Some like it hot. Some vendors seem to believe some like it cold and dead. In an age in which studios no longer have to compromise to bring the most fantastical stories to life, why should the value of your old archive stay cold and dead when it doesn’t have to anymore?

This is truly the time when ALL video content, new or old, can be unleashed to a worldwide viewing audience of all ages.

Cloud storage + AI = monetization

Combine hot cloud storage with the rapidly improving and continuously dropping price curve of artificial intelligence and machine learning, and not only can content owners resurrect their content from cold, dead storage, but they can easily and affordably provide the metadata that unleashes the value for recommendation engines and search engines.

You may be thinking AI/ML isn’t ready yet. Your eyes may have just rolled back in your head at the mention of these techniques.

Yes, the potential has been vastly oversold, but for all practical purposes, AI/ML is good enough and cheap enough that you can now buy back one of your most precious assets of all… your time.

AI/ML have just about reached their slingshot moment as well.

Nearly 20 years ago I worked with automatic classification systems for text and audio (speech-to-text), and those systems worked at roughly 95 percent accuracy at the time. The nature of today’s algorithms mean that they are quite literally improving every single second they are running, and the state of the art a year ago is quite different from today.

No more tasking interns with tagging old reels with metadata. Digitize the video, run it through various classifiers and identifiers, and before you know it, your zombie content is restored back to its former life, ready for a second chance at stardom.
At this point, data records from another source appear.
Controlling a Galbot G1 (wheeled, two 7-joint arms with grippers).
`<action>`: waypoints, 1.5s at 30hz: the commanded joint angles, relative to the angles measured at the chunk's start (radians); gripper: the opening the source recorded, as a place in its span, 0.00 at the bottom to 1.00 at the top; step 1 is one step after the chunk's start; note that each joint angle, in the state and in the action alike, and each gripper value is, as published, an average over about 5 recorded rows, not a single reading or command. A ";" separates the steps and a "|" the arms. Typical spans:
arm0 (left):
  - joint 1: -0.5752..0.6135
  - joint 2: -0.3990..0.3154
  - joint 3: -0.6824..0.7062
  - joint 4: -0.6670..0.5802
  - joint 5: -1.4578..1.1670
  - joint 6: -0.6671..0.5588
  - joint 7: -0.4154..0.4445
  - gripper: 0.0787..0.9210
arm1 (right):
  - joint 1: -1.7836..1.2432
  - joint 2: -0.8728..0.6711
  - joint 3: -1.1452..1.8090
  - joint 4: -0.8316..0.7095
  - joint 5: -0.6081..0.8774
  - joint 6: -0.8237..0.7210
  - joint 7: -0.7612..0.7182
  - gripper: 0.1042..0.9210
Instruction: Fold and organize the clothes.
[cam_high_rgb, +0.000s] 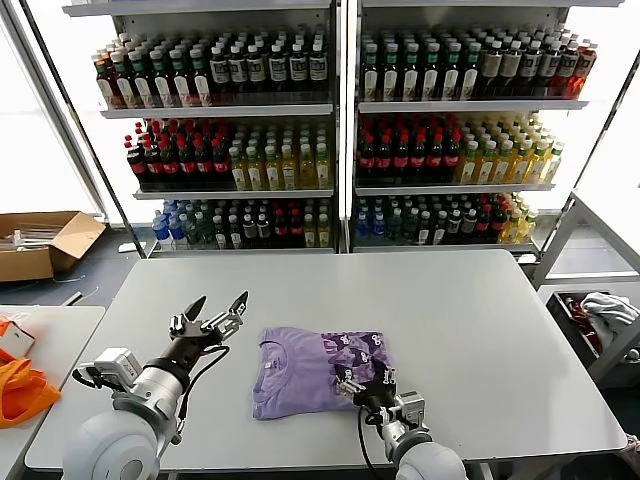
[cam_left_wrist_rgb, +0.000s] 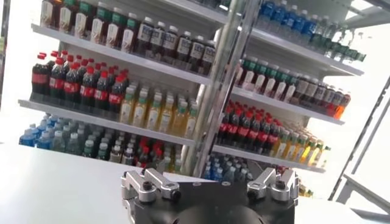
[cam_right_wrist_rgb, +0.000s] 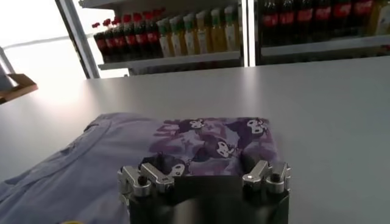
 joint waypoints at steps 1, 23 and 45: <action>0.028 -0.005 -0.016 -0.009 0.012 -0.001 0.015 0.88 | -0.023 -0.026 0.105 0.280 -0.002 0.136 -0.011 0.88; 0.196 -0.099 -0.213 -0.011 0.211 -0.095 0.298 0.88 | -0.469 -0.028 0.763 0.302 0.050 0.381 -0.267 0.88; 0.355 -0.270 -0.430 0.013 0.541 -0.366 0.702 0.88 | -0.568 0.008 0.729 0.337 0.063 0.387 -0.297 0.88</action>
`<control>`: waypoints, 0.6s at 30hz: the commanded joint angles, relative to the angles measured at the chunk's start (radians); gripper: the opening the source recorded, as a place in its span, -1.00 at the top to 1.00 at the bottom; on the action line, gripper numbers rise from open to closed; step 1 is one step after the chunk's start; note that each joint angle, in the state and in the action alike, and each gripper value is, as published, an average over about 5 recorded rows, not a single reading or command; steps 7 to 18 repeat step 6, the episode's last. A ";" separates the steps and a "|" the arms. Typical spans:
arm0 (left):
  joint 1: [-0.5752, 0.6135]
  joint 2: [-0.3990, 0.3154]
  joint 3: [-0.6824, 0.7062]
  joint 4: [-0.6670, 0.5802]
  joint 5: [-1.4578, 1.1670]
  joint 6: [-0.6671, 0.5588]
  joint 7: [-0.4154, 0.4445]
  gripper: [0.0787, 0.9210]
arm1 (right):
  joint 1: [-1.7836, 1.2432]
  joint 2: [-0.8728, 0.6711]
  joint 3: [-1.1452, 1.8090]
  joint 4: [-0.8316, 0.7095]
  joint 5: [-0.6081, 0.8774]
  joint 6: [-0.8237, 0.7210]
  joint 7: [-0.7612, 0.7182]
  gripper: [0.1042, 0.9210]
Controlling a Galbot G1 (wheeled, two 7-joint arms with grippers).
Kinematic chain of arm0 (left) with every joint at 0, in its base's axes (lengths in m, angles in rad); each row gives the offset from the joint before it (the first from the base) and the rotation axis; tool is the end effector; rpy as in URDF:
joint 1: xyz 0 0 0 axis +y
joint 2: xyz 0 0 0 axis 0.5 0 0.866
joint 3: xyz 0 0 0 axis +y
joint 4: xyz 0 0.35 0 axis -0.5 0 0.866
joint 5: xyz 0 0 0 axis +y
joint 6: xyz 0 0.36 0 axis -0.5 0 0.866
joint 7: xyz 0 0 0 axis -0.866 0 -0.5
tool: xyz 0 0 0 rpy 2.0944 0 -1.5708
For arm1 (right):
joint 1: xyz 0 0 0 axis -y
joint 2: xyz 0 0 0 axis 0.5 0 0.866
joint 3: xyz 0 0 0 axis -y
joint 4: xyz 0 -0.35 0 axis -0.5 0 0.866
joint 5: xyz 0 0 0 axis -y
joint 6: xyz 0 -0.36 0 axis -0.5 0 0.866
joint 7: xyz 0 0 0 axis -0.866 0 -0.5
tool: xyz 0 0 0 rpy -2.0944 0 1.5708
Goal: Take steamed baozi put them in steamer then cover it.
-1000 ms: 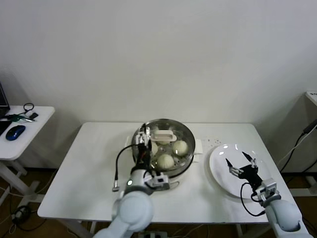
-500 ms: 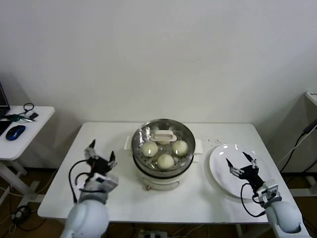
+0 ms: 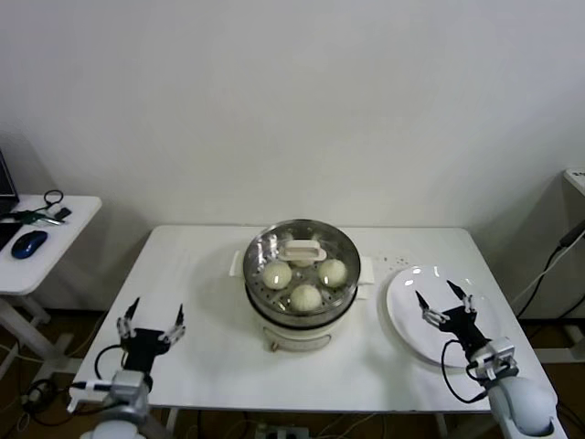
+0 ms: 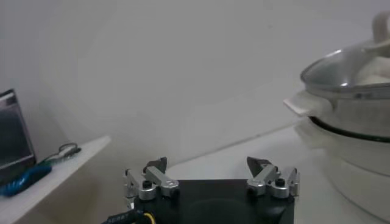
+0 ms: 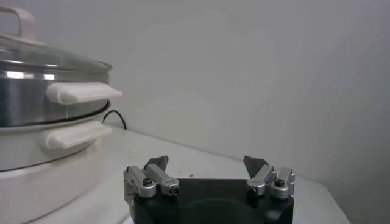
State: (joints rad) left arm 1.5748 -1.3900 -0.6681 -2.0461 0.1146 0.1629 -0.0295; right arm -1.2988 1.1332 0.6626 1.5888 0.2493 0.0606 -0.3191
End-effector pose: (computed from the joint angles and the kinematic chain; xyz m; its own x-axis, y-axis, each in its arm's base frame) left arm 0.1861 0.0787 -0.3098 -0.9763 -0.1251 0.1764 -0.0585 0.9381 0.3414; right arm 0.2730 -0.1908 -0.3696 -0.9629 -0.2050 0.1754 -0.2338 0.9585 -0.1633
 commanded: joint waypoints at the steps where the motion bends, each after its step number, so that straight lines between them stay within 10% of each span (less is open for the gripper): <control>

Of course, you can always wait. There’s plenty of money to be made with brand new content, assuming you can find studio space and sets that have any availability. Or you can start to rid yourself of your zombie archive, and not only unleash that value today, but also eliminate the ongoing cost, risk and sheer physical space that your old archive takes up today. And your content can effectively live forever, where it should, in an active catalog where a new audience awaits.

The choice is yours — de-archive the vaults and create unlimited opportunity for old content? Or leave it locked underground?